Forgiven, The Power of Three Love Series, Book Four
My ex-husband kept a secret from me, when we were married. It was the worst betrayal. Now, after three years, of picking up my life, I’ve found a new man, one who had claimed my heart. He held the same secret, but in his honesty, I can move on with him, the only problem, I’ve never stopped loving my ex-husband.
I lied to my wife for years, never being true to myself. I still loved her, but without her trust, we couldn’t build a future together. It’s why she was my ex-wife, and my heart was broken when she began to fall for another man. A man I, too, find myself falling for, as I continued to love her from afar.
My life was a wreck until I pieced it back together little by little. When the captivating Clara entered my life, I fell and fell hard. A secret had damaged her. I won’t hurt her, but is that possible—when I was as attracted to her ex-husband as I was to her?
My ex-husband was close, in the threshold of my door, if not in my room. We were blurring lines by the second, so what was one more transgression, right?
I was covered by a thin sheet, but I was braless and horny as hell. And with Jack leaving me needy and the attraction I still felt for Bodhi, I sat up in bed. I’d never cross that line. I had enough self-restraint, but, fuck, I missed the man in my room.
“Morning, Bo.” If the sheet wasn’t covering my double Ds, he’d be able to see my nipples hardening by the second.
“What’s your next book about?” Bodhi had spent countless hours listening to every idea, and whenever I’d get stuck, he’d talk the book out with me, sometimes giving me the missing piece that was holding me up. I missed those times with him.
“It’s good. I’m writing a real asshole this time.”

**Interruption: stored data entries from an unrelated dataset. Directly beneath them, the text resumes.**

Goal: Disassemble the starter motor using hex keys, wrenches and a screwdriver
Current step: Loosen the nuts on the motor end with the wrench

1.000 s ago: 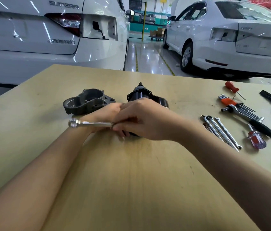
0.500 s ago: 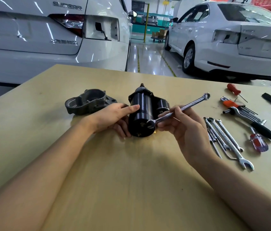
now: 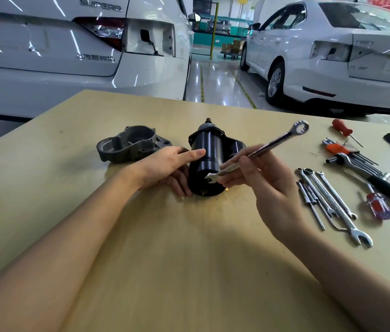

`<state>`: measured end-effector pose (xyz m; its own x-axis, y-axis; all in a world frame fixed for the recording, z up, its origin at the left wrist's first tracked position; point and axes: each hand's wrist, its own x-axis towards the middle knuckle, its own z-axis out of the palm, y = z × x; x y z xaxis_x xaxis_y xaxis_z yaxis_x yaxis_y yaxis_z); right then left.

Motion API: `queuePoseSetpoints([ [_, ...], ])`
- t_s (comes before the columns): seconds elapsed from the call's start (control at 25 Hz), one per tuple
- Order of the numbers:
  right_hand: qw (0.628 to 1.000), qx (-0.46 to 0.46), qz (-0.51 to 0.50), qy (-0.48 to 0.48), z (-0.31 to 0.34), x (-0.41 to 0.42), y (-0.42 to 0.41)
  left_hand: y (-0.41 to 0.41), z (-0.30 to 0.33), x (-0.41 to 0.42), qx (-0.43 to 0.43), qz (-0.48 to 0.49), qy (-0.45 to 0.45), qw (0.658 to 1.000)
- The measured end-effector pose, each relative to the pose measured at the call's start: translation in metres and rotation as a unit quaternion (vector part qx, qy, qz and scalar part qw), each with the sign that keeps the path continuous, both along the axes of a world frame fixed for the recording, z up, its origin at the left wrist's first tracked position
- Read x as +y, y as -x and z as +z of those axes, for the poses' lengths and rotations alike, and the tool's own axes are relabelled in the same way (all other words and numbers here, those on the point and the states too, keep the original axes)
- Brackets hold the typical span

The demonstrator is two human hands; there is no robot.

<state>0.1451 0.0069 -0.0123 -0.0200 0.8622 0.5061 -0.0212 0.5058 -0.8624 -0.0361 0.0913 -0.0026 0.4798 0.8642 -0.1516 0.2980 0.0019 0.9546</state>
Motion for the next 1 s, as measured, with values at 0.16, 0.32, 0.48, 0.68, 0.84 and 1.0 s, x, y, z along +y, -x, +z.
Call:
queuePoseSetpoints([
  [0.16,0.915,-0.376,-0.01,-0.143,0.035,0.013,0.012,-0.001,-0.006,0.003,0.043,0.005,-0.024,0.999],
  [0.32,0.795,-0.576,0.083,-0.168,0.057,0.025,0.044,0.004,-0.007,0.005,0.072,0.052,-0.034,0.995],
  [0.48,0.787,-0.554,0.081,-0.258,0.039,0.016,0.033,0.003,-0.004,0.005,0.044,0.026,-0.037,0.998],
  [0.68,0.997,-0.064,0.002,-0.045,0.009,-0.002,-0.001,0.001,-0.01,0.009,-0.028,0.0,0.013,1.0],
  [0.84,0.977,0.142,0.032,0.156,0.008,0.0,-0.017,0.001,-0.009,0.008,-0.034,-0.004,0.018,0.999],
  [1.0,0.98,0.112,0.09,0.14,0.004,0.003,-0.023,0.001,-0.01,0.009,-0.036,-0.006,0.02,0.999],
])
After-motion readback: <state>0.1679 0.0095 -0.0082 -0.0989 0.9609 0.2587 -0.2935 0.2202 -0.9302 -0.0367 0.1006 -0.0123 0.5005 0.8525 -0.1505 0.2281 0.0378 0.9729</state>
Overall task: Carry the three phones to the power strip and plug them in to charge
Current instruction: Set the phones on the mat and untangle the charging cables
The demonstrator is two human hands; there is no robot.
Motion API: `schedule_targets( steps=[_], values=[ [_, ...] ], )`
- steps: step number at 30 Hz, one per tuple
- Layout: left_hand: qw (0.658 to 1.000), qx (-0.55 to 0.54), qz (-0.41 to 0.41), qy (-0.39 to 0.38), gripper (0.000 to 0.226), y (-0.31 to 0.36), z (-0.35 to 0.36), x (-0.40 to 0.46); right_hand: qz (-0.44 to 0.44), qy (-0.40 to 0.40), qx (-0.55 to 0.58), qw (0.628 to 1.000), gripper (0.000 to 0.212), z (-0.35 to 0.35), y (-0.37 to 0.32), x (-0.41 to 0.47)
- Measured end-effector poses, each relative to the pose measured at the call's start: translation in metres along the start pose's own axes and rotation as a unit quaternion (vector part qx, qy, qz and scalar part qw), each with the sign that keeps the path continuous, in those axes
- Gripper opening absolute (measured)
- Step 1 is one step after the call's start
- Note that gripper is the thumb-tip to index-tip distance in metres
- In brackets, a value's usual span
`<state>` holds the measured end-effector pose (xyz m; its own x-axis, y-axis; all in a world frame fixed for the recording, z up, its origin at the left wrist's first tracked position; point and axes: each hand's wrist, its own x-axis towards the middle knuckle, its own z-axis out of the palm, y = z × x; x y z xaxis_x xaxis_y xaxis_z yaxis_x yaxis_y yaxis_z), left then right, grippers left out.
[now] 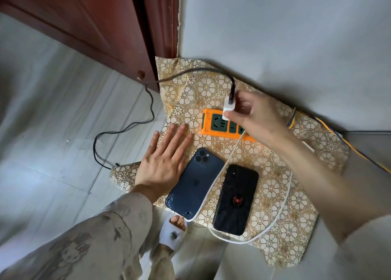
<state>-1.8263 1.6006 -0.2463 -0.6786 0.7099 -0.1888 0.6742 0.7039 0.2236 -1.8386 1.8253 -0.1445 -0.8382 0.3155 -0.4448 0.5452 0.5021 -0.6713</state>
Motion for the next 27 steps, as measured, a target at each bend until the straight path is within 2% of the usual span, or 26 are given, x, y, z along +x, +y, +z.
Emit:
schedule_targets(
  steps=[9, 16, 20, 24, 27],
  values=[
    [1.0, -0.001, -0.001, 0.023, 0.055, 0.0, 0.005, 0.0, 0.016, -0.02, 0.033, 0.999, 0.043, 0.001, 0.022, -0.011],
    [1.0, -0.002, 0.001, 0.023, 0.054, -0.001, 0.006, 0.0, -0.041, 0.014, -0.096, 0.994, 0.039, 0.008, 0.028, -0.017],
    [1.0, -0.005, 0.004, 0.025, 0.054, -0.001, 0.006, 0.0, -0.08, -0.002, -0.14, 0.987, 0.047, 0.009, 0.027, -0.017],
    [0.999, 0.0, 0.004, 0.033, 0.053, -0.001, 0.006, -0.001, -0.142, 0.013, -0.2, 0.969, 0.044, 0.01, 0.024, -0.016],
    [0.999, 0.004, 0.004, 0.038, 0.053, 0.0, 0.007, -0.001, -0.145, 0.006, -0.211, 0.967, 0.045, 0.009, 0.024, -0.016]
  ],
)
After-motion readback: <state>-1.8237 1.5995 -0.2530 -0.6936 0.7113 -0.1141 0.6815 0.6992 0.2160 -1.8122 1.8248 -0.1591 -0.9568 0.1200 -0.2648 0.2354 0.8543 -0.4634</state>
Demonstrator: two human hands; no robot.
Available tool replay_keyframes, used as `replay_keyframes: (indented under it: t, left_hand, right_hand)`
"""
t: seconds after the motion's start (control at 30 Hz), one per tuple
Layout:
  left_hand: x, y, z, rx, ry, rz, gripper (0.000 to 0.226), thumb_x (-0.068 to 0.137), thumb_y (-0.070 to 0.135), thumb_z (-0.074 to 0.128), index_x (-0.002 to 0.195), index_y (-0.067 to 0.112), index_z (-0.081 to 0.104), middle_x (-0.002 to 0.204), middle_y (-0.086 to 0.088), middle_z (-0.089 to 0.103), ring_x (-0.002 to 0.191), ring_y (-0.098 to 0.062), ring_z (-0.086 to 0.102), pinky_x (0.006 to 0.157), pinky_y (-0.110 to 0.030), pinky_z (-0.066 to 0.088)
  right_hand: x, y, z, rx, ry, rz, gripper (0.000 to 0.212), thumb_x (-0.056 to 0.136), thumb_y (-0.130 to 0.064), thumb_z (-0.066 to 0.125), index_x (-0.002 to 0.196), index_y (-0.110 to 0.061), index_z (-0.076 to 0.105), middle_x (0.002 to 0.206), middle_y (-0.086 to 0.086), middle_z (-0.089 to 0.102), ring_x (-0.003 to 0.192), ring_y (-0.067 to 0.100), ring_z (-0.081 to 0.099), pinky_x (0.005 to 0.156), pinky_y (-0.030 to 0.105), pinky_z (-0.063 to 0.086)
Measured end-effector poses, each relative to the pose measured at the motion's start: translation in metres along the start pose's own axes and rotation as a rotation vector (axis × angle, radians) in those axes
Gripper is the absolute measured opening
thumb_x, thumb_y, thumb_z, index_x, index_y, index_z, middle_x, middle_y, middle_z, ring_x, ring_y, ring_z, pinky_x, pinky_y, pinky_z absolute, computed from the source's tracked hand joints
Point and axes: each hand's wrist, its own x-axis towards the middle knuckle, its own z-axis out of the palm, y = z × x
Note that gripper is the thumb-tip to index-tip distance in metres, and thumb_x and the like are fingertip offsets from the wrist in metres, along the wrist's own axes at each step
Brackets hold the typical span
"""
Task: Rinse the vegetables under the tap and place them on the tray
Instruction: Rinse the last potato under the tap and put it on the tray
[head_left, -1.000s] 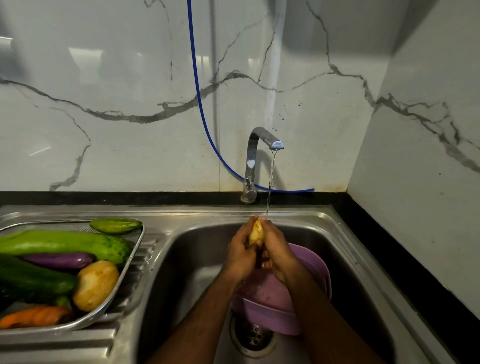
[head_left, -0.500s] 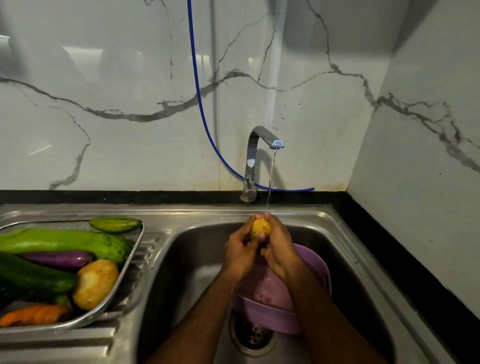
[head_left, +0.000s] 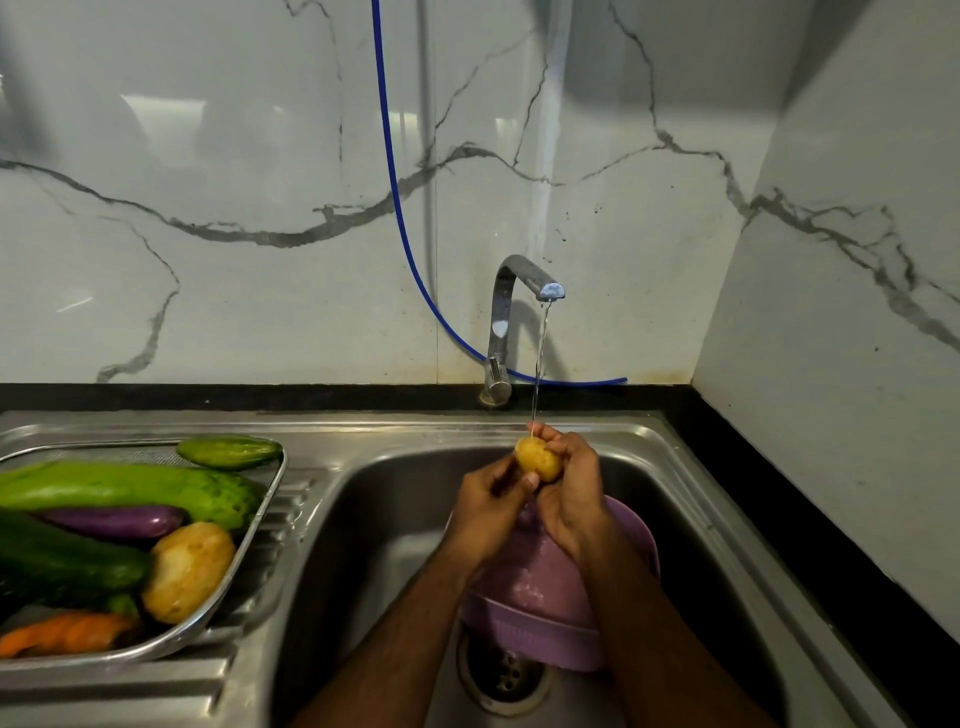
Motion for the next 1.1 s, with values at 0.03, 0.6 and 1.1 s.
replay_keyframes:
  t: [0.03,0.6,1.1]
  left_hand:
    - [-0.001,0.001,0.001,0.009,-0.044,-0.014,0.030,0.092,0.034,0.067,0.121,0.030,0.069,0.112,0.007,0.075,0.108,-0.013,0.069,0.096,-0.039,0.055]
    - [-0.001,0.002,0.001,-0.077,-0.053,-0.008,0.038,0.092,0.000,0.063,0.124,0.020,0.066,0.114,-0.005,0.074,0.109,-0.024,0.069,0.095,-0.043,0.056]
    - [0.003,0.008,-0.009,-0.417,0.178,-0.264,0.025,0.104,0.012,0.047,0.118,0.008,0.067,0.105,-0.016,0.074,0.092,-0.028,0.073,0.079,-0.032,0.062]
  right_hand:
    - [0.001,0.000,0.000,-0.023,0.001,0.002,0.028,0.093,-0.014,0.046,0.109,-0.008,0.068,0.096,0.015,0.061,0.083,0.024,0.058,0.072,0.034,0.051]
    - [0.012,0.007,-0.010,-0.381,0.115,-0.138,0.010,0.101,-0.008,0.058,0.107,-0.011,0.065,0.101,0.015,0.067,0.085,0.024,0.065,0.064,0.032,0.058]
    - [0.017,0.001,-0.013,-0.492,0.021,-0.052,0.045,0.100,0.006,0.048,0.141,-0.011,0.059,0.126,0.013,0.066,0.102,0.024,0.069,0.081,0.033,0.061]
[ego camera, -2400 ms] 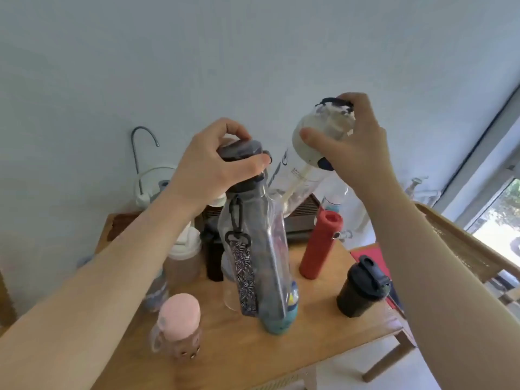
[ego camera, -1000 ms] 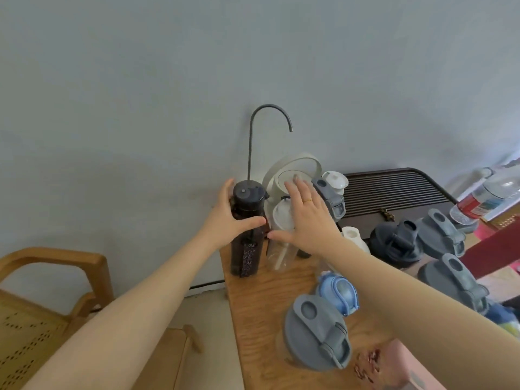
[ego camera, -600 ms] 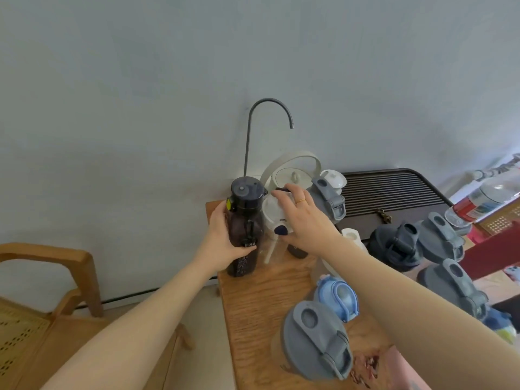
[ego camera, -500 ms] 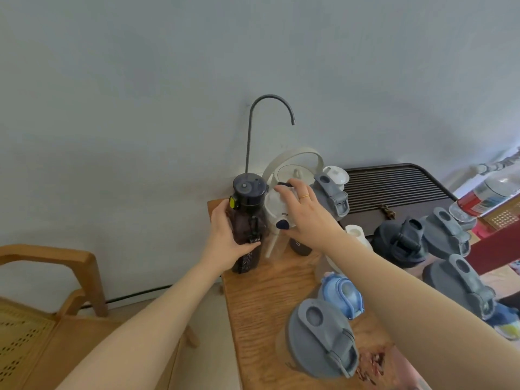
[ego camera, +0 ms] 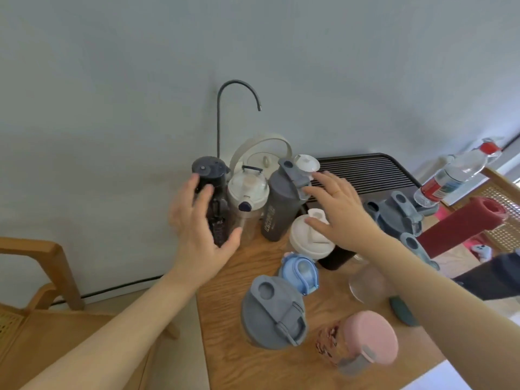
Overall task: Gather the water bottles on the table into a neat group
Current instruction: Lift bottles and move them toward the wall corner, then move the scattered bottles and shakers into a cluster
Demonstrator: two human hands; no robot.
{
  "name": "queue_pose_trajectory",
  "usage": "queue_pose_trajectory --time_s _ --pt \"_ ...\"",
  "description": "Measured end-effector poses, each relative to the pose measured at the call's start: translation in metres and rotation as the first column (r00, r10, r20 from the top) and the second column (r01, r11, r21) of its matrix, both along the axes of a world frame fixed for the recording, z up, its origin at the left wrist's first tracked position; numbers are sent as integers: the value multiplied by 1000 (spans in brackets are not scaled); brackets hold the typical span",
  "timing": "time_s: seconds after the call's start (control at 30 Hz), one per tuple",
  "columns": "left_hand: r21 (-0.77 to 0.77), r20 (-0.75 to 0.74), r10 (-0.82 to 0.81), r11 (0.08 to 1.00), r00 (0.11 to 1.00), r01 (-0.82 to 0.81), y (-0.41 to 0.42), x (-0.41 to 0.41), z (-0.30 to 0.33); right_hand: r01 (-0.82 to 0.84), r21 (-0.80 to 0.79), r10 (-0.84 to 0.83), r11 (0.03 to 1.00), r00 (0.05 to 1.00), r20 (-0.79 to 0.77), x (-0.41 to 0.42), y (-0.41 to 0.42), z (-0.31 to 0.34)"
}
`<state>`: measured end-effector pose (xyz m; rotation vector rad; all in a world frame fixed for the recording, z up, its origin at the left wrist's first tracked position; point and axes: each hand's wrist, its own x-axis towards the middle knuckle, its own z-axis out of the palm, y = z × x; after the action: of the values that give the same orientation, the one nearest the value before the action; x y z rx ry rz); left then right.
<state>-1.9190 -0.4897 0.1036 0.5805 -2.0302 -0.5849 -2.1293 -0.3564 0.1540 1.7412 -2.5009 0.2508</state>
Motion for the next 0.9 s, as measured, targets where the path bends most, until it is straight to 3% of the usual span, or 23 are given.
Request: queue_pose_trajectory --time_s 0.1,0.2,0.27,0.43,0.6,0.7,0.9 --pt "-161 81 -189 966 979 200 30 -27 33 202 3 -202 979 979 22 -47 44 7" --pt "-114 234 -329 925 915 361 49 -64 51 379 -10 -371 925 911 178 -94 75 9" --pt "-63 320 -355 917 878 394 66 -95 56 413 40 -406 910 865 295 -120 93 3" --pt "9 487 -357 915 797 404 116 -159 62 304 198 -362 932 804 472 -159 113 -11" --pt "50 529 -362 916 767 398 165 -196 59 192 160 -248 968 806 537 -169 106 -19" --pt "66 611 -323 931 723 359 191 -210 45 88 184 -174 979 834 524 -176 109 -21" --pt "42 838 -166 969 519 243 224 -225 19 47 268 -150 962 913 380 -196 132 -25"
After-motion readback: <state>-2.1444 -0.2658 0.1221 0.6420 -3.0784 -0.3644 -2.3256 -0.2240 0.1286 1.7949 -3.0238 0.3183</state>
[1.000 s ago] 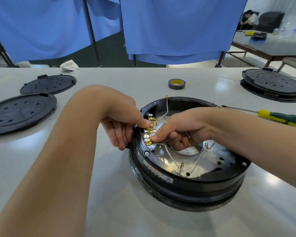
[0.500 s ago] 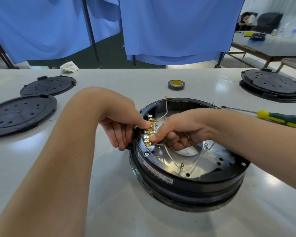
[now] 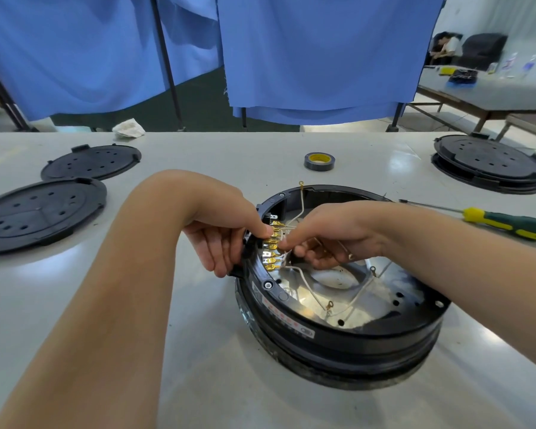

He shook his head, never understanding the draw women had to the asshole heroes in my stories. “I still don’t get it, but then again, what do I know since I’m one of those asshole men.”
I laughed at his statement. Did we fight because he could be an overbearing grade A asshole? All the time, but it was mostly in his alpha tendencies when it came to keeping me safe. He never liked me on the streets of Chicago at night. He was jealous of men’s wandering eyes when it came to me and would become a bit more possessive, holding me tight with a big grin at whoever was looking me up and down. He used to introduce himself as the man who won the wife lottery, claiming me as his biggest prize ever. It was always so sweet and yet sometimes, exceedingly frustrating.
When the door opened and the footsteps of Jack ascended on us, he peeked his head through the entrance of the bedroom, Bodhi still close to the doorway. “Hey, guys, don’t you two look cozy?” he asked, garnering laughs from the both of us. From anyone else in the same situation, you’d hear the sarcasm and jealousy ooze from his mouth. But not Jack and not with us.
“Yeah, baby, we are.” My boyfriend, who wanted both me and my ex, walked in with a basket of something, the aroma making me smile, reminding me I was hungry but I was hungry for more than just food.